◆ Exercise brief
Each line below containing the word "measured" needs to be shown.
*** Begin section ***
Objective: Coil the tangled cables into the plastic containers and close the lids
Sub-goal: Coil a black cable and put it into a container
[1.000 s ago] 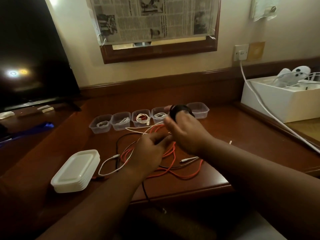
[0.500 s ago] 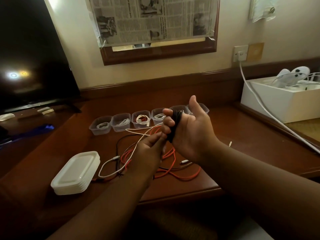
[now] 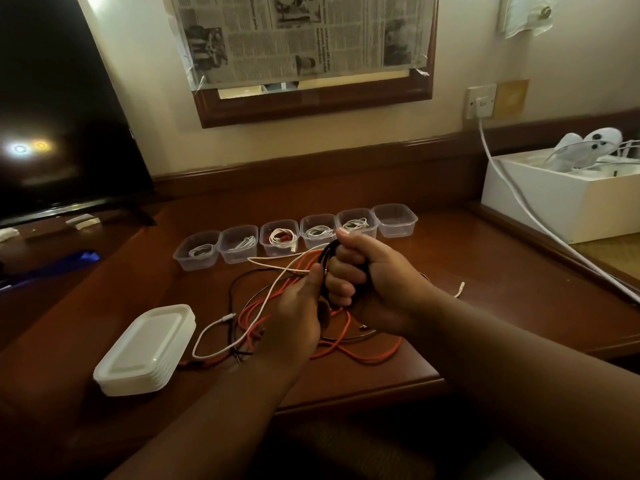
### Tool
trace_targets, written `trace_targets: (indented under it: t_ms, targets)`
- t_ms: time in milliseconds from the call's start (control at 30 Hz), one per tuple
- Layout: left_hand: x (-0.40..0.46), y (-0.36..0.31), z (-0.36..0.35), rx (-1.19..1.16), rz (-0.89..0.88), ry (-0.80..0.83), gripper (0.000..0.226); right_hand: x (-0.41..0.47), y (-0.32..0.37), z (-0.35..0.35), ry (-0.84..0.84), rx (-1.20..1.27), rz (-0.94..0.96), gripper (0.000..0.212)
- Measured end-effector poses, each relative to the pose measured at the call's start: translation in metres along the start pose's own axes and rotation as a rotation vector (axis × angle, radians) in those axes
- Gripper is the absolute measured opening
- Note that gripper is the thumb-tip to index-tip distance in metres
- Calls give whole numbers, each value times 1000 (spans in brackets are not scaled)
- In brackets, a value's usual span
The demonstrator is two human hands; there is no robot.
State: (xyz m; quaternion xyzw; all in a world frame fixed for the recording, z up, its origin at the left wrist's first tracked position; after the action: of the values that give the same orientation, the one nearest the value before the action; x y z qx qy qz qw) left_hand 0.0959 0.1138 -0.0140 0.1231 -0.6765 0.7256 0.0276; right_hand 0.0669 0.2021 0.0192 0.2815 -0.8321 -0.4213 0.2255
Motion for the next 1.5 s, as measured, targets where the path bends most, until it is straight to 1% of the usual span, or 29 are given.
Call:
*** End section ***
◆ Expected answer
- Measured end-effector poses, each relative to the pose measured at the call's start: translation in metres along the start pose's own axes and rotation as a rotation vector (axis × angle, radians) in those axes
- Gripper is the absolute measured opening
Motion for the next 1.5 s, as measured, targets where the path bends most, until it is straight to 1% of the usual span, or 29 are given.

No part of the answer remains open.